Bağımsız Türkçe & EkoTürk
Diğer tüm firmaların antihijenik koşullarda merdiven altında üretim yaptığını belirten İşgören, şöyle devam etti:
Türkiye'nin ihtiyaçları kapasitenin 10-12 katına ulaştı, ihracat yapılabilecek seviyeye ulaştı Erkan Çalışan, üç çeşit maskeden bahsetti:FFP1, FFP2, FFP3. Sonunda filtre benzeri bir malzeme olan havalandırmalı maskeler konusunda da yanlış bir inanışın bulunduğunu vurgulayan İşgören, “Bu maskelerin çok daha iyi koruduğunu düşünüyoruz. Bununla birlikte, hasta bir kişi kullanırsa, o kişinin öksürüğüyle birlikte gelen parçacıklar havalandırma deliğinden salınır.
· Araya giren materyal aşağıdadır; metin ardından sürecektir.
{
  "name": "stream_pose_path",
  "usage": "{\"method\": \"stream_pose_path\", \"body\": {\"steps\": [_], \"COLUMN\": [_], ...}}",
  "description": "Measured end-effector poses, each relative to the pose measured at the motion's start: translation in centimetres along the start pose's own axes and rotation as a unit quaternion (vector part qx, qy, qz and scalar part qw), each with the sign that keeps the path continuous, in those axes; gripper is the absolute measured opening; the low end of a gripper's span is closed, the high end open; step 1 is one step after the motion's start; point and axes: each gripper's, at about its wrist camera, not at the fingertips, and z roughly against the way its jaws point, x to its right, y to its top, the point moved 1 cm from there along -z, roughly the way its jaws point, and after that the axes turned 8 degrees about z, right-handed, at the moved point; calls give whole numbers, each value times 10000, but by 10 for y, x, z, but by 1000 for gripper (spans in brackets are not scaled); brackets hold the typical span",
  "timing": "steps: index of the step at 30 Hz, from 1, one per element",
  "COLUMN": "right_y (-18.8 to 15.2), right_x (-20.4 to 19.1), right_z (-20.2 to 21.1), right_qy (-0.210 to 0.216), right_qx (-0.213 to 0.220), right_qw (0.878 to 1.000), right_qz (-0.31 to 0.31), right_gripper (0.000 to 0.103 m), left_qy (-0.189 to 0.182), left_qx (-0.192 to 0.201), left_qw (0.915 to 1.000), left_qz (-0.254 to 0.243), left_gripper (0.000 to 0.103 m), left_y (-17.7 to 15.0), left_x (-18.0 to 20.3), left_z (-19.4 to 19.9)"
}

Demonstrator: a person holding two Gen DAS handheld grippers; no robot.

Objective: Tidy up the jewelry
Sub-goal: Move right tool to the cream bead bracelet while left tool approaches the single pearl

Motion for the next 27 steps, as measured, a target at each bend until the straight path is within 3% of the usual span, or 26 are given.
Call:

Ancak dışarıdan hiçbir şey satın almıyor. Hastalığı yaymak için daha ideal bir maske olarak düşünebiliriz. ”Raporda Nisan ayında yüzde 75 olarak belirtilen" filtrasyonsuz maske "oranının bugün itibarıyla yüzde 95'e yükseldiğini söyleyen İşgören, maske üretiminde kullanılan iki önemli hammadde ve maliyetlerini şöyle anlattı:
Diğer yandan maskenin orta katmanında yüzde 95 ile 99 arasında filtreleme özelliğine sahip olan "meltblown" kullanılmalıdır. “Bu maskeleri en fazla iki saat kullandıktan sonra yenisini kullanmamız gerekiyor” diyen İşgören, “5 bin kişinin çalıştığı bir işte bu yaklaşık 20-25 bin maske demek. Devlet desteği olmadan normal şartlarda sanayicilerle buluşamaz ”dedi.
Türkiye'de geçirgenlik özelliği yüzde 80, pazarın yüzde 95'i bu ürünü kullanan ilk FFP1. FFP2 10 kata kadar koruma sağlarken, Yüzde 99 korumalı FFP3 20 kata kadar koruma sağlıyor.
Türkiye'de kullanılan maskenin yeterince koruyucu olup olmadığı ile ilgili sorunlar 14 Nisan'da Cumhurbaşkanı'na sunulan ilk rapora kadar geldi.
Avrupa'ya ihraç ettiğimiz maskeler "Tip 2A" dediğimiz şeydir.Bunun dışında Almanya ve diğer Avrupa ülkeleri maske kabul etmemektedir.Maskeler test edilmediği için kamyonlarımız gümrükte beklemektedir.Filtrasyon özelliği olmayan maskelerin söküldüğünü hatırlatarak Yani ortadaki eriyik madde piyasadan zahmetli bir süreç, İşgören, "Bakanlığın bu konuda Cumhurbaşkanlığı kararnamesi ile adım atacağını düşünüyoruz" dedi.